KBRT – Perubahan tren busana yang begitu cepat membuat sejumlah pedagang pakaian di Pasar Pon Trenggalek kewalahan menyesuaikan stok dagangan. Kondisi ini juga berdampak pada penjualan yang kerap naik turun dan sulit diprediksi.
Salah satunya dirasakan oleh Amini (60), pedagang asal Desa Jatiprahu, Kecamatan Karangan. Ia mengaku kesulitan mengimbangi perubahan model pakaian yang terus berganti dalam waktu singkat.

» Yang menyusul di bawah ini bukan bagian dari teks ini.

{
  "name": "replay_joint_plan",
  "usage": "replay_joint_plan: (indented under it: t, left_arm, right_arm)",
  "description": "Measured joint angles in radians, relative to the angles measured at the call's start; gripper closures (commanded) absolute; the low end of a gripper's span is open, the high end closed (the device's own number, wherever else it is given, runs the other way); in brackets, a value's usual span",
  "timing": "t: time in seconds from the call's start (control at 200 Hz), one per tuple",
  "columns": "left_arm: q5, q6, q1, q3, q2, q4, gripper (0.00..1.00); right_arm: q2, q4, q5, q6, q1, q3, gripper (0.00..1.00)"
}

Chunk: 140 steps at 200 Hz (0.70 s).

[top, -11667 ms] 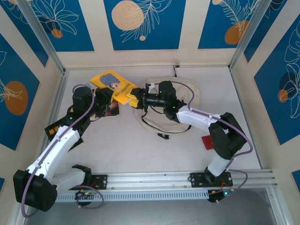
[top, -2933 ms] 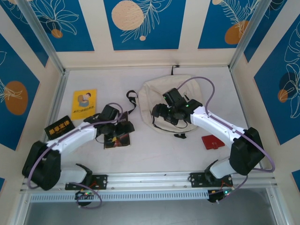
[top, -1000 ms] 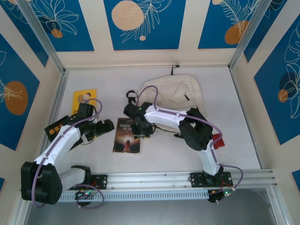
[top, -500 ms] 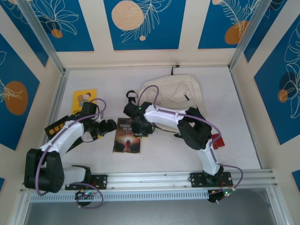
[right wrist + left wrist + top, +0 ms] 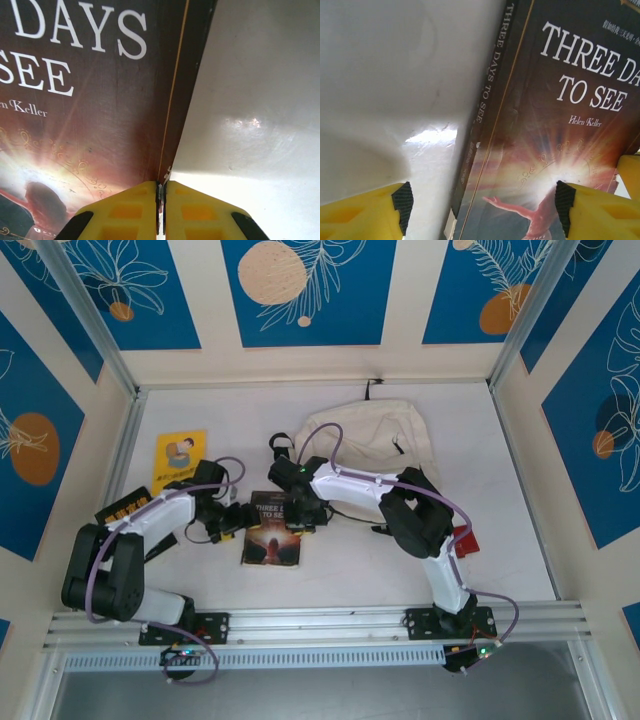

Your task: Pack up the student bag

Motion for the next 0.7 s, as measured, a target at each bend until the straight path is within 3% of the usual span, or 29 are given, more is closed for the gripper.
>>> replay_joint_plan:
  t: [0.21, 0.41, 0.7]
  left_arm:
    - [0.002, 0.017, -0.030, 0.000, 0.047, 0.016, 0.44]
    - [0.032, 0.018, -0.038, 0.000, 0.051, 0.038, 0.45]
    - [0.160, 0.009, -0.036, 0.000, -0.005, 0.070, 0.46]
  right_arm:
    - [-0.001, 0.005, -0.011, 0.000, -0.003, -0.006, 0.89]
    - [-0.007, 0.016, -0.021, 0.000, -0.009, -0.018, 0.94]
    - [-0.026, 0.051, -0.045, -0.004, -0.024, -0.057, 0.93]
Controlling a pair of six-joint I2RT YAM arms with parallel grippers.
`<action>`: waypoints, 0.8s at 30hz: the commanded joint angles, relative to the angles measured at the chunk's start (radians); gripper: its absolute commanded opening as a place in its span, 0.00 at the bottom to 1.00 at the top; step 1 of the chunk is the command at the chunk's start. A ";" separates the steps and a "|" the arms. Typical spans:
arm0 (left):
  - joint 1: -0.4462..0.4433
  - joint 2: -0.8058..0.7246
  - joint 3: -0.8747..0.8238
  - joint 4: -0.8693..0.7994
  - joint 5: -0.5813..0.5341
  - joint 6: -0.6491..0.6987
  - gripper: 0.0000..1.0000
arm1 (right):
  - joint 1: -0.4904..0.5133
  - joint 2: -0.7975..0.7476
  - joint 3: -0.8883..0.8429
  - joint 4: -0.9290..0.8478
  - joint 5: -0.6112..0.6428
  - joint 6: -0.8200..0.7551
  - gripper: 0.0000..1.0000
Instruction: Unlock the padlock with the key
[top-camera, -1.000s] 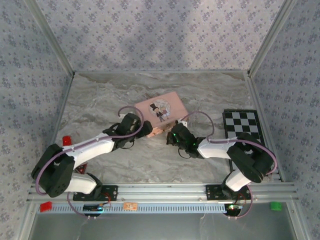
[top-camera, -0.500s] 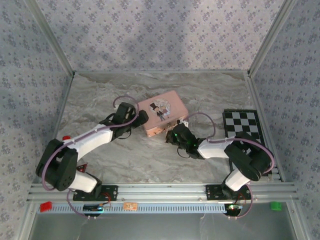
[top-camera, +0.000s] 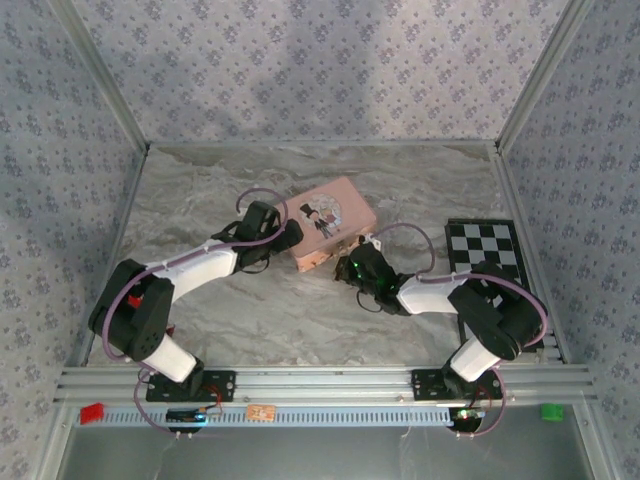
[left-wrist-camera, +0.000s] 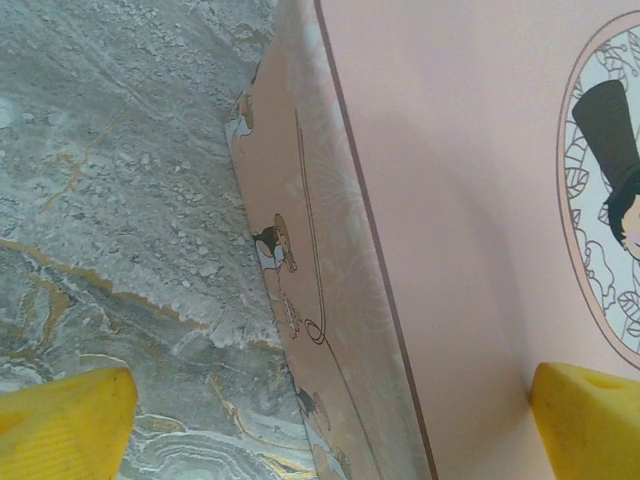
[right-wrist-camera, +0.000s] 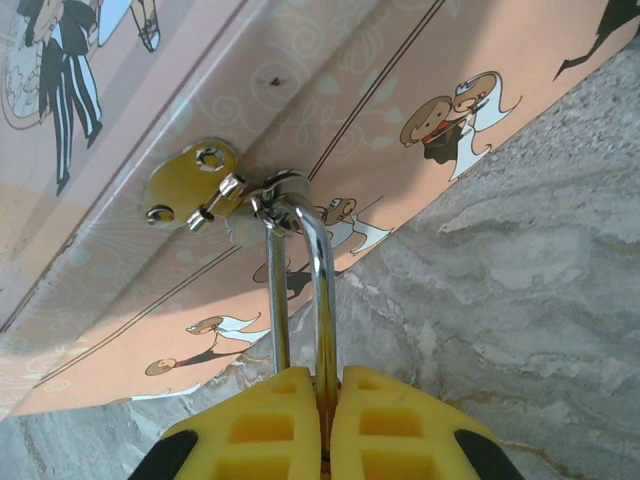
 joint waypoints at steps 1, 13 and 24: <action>-0.015 0.024 -0.034 -0.009 -0.025 0.001 1.00 | -0.026 0.009 0.010 0.061 0.023 -0.017 0.00; -0.048 0.051 -0.033 0.006 -0.024 -0.007 1.00 | -0.084 0.023 -0.008 0.174 -0.057 0.036 0.00; -0.111 0.043 -0.027 0.010 -0.018 -0.035 1.00 | -0.130 0.053 -0.038 0.295 -0.107 0.147 0.00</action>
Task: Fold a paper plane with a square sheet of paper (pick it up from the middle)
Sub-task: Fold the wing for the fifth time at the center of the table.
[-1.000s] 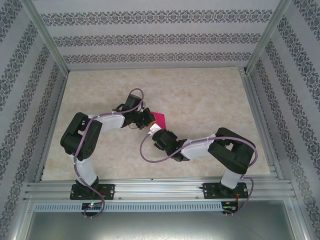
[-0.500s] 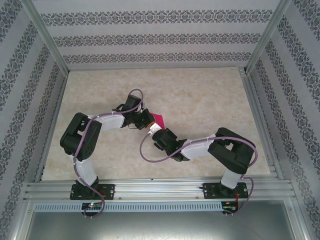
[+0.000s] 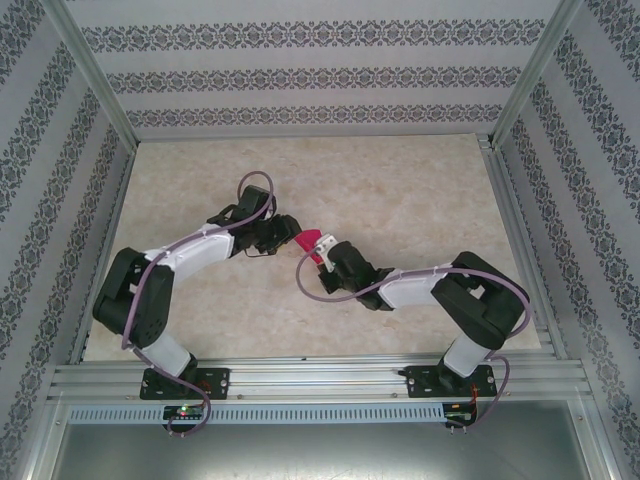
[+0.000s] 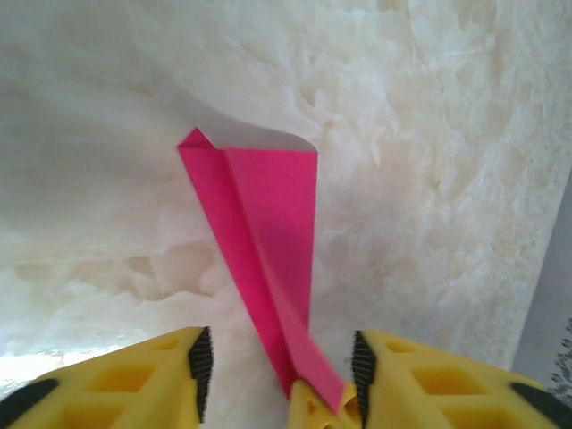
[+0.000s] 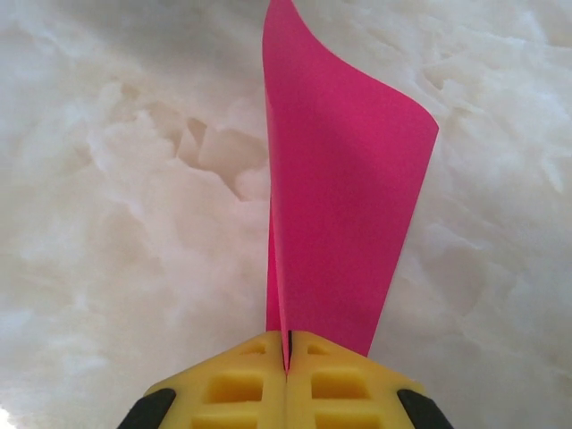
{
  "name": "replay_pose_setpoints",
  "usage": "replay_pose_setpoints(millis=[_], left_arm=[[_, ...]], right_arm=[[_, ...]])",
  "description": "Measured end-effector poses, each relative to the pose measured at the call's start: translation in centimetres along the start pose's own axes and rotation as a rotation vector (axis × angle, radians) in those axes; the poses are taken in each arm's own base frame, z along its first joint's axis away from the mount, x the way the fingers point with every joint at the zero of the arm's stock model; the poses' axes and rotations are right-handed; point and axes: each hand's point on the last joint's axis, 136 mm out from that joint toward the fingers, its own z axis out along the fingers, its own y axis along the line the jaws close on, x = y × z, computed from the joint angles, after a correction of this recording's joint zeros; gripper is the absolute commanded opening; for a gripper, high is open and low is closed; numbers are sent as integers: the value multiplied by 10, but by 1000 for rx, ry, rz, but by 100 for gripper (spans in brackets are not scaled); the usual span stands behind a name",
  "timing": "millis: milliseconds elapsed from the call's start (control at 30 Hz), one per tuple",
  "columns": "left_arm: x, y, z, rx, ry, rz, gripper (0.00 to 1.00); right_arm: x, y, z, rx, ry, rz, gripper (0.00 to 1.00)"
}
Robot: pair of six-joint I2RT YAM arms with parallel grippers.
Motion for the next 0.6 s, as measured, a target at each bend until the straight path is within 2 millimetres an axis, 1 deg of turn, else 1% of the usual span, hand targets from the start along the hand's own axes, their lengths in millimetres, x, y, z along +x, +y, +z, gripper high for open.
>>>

“Sekarang tren busana itu cepat sekali berubah. Kadang baru beli, sudah keluar model baru lagi. Barang yang belum laku akhirnya numpuk, tapi harus tetap beli yang baru supaya menarik,” ujarnya.
Amini menambahkan, stok lama tetap ia jual dengan harapan masih ada pembeli yang mencari model klasik. Ia menyebut, tren belanja masyarakat saat ini lebih banyak tertarik pada pakaian rumahan.
“Sekarang barang yang paling banyak dicari itu daster. Kalau yang lain seperti kerudung atau jubah, biasanya baru laku menjelang Lebaran,” terangnya.
Menurut Amini, tingkat penjualan di pasar juga sangat bergantung pada keramaian pengunjung.
“Tidak pasti setiap hari. Kalau pasar sedang sepi, kadang hanya laku dua atau tiga potong baju, kadang tidak laku sama sekali. Tapi kalau ramai seperti mau Lebaran bisa lebih dari sepuluh potong,” katanya.
Sementara itu, Wati, pedagang busana asal Kelurahan Ngantru, Kecamatan Trenggalek, mengaku sudah tidak lagi mengikuti perkembangan tren karena keterbatasan modal.
“Saya sudah tidak bisa ikut pedagang lain beli stok baru. Kadang hasil jualan sehari saja langsung habis buat kebutuhan di rumah hari itu juga,” ujarnya.
Wati menuturkan, dampak kebakaran Pasar Pon beberapa tahun lalu masih sangat ia rasakan. Kehilangan seluruh barang dagangan saat itu membuat kondisi keuangannya semakin sulit untuk memulai usaha kembali.